TASK GOAL: Look through the lines below and copy each one that includes "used".

(Stored dataset items)
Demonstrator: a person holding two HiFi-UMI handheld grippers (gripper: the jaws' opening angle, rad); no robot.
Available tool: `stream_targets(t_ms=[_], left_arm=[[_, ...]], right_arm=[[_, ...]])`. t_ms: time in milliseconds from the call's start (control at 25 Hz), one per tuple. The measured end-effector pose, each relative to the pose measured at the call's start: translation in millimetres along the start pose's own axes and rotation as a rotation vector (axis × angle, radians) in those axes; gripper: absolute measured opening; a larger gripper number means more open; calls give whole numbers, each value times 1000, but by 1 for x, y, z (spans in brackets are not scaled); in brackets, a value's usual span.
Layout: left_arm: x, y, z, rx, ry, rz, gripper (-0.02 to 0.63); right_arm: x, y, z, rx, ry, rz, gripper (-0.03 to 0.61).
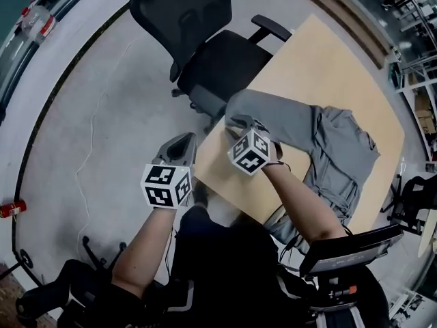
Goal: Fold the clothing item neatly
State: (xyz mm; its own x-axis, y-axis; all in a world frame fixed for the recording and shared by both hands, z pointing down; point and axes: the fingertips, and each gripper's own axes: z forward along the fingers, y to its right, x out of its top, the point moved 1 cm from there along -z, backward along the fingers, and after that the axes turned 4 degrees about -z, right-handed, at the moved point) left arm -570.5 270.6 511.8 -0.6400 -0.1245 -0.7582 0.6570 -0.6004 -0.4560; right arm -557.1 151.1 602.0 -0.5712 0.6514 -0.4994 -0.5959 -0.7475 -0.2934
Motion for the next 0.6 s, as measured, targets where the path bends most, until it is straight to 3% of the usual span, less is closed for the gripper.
stream_targets(t_ms=[520,600], left_arm=[[-4,-10,5,-57,-40,1,0],[-5,-10,5,-60,-47,4,0]], right_arm=[[-13,1,22,63,-78,13,110],[-13,-1,23,92,-86,32,81]])
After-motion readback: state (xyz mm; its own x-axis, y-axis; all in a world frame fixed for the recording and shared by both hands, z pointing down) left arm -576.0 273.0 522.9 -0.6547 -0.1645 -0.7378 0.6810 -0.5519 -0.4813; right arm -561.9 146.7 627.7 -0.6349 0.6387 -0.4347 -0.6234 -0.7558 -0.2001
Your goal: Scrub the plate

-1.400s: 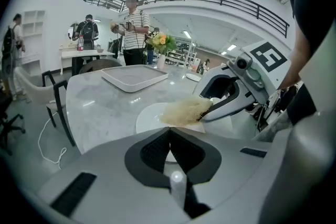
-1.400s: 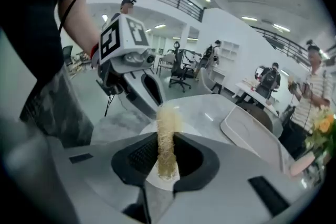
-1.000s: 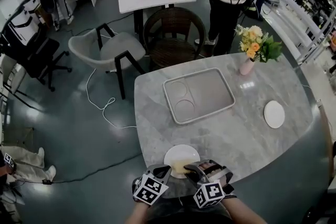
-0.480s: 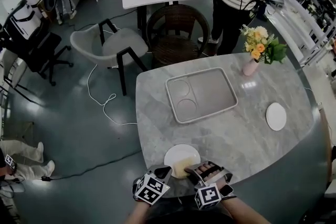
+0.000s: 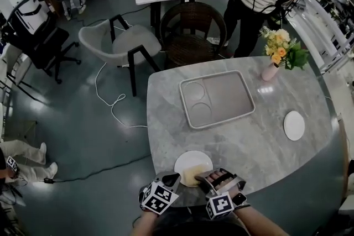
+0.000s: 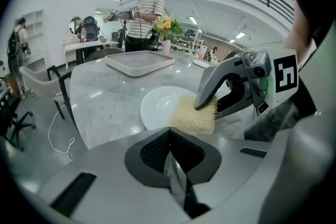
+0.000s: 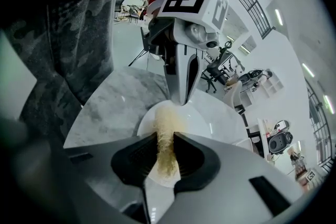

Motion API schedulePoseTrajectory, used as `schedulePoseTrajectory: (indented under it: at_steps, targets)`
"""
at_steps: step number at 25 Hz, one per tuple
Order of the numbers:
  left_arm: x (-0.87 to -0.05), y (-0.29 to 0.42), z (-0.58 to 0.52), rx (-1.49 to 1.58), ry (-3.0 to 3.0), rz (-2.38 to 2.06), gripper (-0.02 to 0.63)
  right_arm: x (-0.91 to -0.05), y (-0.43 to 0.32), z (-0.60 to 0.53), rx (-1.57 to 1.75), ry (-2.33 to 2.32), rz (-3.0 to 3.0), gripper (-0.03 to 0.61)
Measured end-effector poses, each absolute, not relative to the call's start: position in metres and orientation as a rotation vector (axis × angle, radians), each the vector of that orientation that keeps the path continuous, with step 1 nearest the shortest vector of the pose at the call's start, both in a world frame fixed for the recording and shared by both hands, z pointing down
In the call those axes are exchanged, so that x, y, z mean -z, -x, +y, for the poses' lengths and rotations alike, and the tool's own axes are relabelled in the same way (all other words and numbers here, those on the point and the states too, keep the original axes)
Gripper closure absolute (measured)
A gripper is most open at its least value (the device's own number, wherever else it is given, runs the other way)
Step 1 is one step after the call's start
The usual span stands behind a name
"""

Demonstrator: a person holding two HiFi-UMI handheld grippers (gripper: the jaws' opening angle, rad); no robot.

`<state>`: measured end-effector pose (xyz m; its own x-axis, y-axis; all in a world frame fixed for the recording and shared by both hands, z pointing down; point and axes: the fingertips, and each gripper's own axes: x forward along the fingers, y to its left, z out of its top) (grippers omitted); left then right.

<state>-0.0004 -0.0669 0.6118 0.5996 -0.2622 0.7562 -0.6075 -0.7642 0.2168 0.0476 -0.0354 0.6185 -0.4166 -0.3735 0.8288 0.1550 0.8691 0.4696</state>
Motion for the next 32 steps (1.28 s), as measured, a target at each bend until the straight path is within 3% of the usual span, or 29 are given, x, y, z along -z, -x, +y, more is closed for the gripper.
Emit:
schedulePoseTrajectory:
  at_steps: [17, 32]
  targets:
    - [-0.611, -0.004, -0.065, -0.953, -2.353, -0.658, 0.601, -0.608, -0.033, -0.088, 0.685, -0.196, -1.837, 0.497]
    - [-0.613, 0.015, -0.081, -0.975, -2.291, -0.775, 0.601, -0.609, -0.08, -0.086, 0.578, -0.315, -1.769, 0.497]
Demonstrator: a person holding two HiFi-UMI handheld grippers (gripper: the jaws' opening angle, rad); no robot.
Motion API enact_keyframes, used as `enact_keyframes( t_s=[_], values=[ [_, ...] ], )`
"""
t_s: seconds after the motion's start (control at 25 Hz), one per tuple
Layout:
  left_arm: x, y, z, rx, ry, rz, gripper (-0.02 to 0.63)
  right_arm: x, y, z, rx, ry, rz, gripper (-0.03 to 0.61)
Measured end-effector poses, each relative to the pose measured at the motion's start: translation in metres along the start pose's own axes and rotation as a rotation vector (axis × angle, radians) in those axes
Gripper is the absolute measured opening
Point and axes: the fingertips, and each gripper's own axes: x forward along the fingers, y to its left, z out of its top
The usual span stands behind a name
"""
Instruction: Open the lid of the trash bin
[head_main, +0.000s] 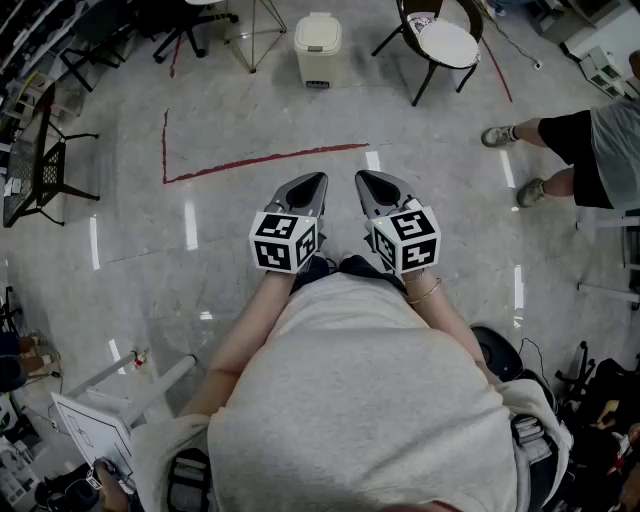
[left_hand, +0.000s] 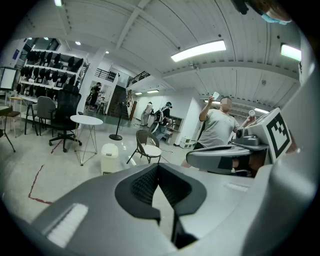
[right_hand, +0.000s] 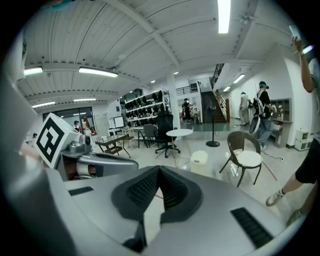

OUTPUT FOR THIS EXERCISE:
Motion API schedulePoseTrajectory, used as `schedulePoseTrajectory: (indented under it: at_steps, targets)`
Motion API enact_keyframes, used as `enact_keyframes( t_s=[_], values=[ [_, ...] ], )`

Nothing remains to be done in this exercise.